### SUPPLIED INFORMATION

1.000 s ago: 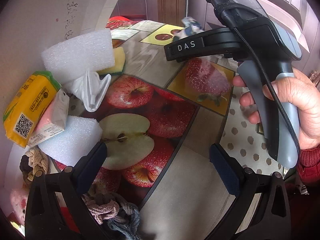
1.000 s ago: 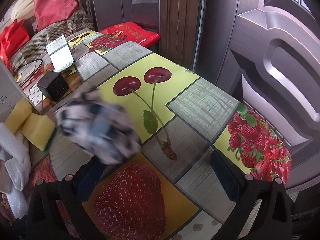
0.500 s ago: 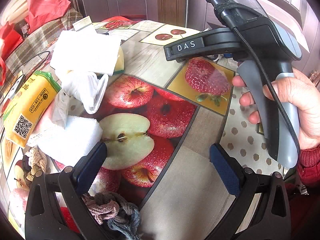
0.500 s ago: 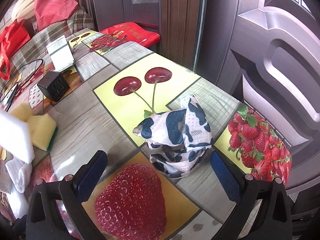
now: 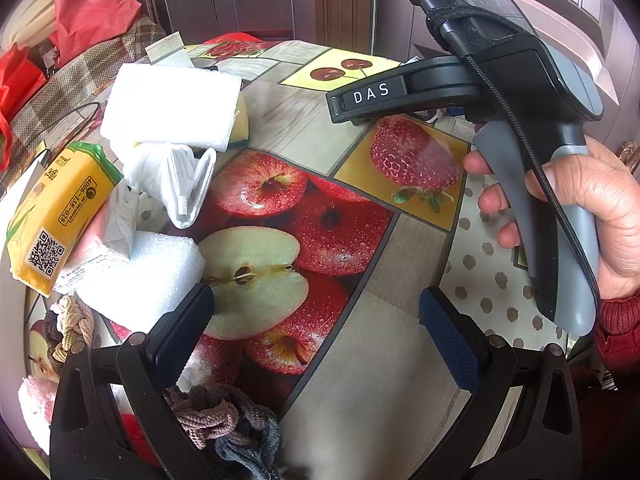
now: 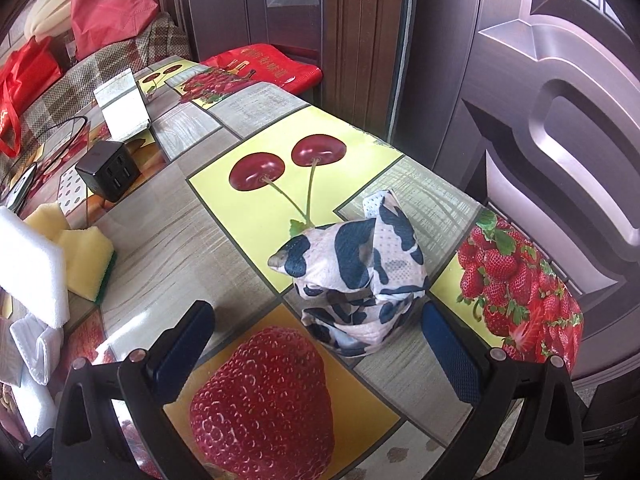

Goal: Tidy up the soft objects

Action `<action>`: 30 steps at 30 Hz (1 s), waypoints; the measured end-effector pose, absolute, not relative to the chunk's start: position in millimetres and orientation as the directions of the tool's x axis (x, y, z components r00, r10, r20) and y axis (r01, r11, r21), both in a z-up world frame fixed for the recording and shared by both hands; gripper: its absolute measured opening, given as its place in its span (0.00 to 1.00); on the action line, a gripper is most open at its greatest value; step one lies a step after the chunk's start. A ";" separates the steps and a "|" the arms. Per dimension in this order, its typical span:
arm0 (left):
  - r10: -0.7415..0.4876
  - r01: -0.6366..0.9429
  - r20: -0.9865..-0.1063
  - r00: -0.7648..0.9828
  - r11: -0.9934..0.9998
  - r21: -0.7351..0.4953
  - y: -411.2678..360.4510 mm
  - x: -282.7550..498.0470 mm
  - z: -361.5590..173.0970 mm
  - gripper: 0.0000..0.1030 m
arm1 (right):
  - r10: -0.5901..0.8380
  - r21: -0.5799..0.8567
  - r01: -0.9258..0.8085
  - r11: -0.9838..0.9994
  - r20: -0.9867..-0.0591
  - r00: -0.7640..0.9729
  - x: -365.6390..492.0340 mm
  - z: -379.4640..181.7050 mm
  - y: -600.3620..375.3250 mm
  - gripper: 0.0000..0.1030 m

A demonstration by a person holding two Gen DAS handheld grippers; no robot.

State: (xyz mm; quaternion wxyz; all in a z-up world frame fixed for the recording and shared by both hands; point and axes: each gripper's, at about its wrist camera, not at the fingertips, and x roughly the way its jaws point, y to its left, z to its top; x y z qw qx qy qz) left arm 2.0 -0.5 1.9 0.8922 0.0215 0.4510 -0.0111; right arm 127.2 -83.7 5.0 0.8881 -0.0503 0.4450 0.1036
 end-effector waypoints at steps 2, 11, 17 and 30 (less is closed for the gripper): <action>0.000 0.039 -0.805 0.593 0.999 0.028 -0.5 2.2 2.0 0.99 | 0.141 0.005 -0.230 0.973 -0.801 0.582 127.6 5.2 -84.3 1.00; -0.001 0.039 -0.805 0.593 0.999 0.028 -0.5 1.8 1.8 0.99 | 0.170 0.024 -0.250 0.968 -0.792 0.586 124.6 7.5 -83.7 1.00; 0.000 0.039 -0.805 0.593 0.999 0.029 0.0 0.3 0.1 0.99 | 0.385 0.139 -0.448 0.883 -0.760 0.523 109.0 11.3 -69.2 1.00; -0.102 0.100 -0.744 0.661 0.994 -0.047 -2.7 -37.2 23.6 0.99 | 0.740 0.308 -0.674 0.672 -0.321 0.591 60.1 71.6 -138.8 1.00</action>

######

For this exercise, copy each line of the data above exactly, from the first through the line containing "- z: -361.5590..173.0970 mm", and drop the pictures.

1.000 s ago: 
1.000 s ago: 
0.500 s ago: 
0.500 s ago: 
now: 
now: 

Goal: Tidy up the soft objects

Action `<action>`: 30 steps at 30 Hz (1 s), waypoints; the measured end-effector pose, absolute, not relative to the chunk's start: position in millimetres and orientation as the directions of the tool's x axis (x, y, z components r00, r10, r20) and y axis (r01, r11, r21), both in a z-up world frame fixed for the recording and shared by both hands; gripper: its absolute measured opening, given as its place in its span (0.00 to 1.00); on the action line, a gripper is most open at its greatest value; step one lies a step after the chunk's start. A ";" separates the steps and a "|" the arms. Per dimension in this order, its typical span:
arm0 (left):
  - r10: -0.7415..0.4876
  - r01: -0.6366..0.9429
  - r20: -0.9865..-0.1063
  - r00: -0.7648..0.9828
  - r11: -0.9934..0.9998
  - r21: -0.7351..0.4953
  - y: -411.2678..360.4510 mm
  - x: -282.7550..498.0470 mm
  - z: -361.5590..173.0970 mm

The answer is now complete.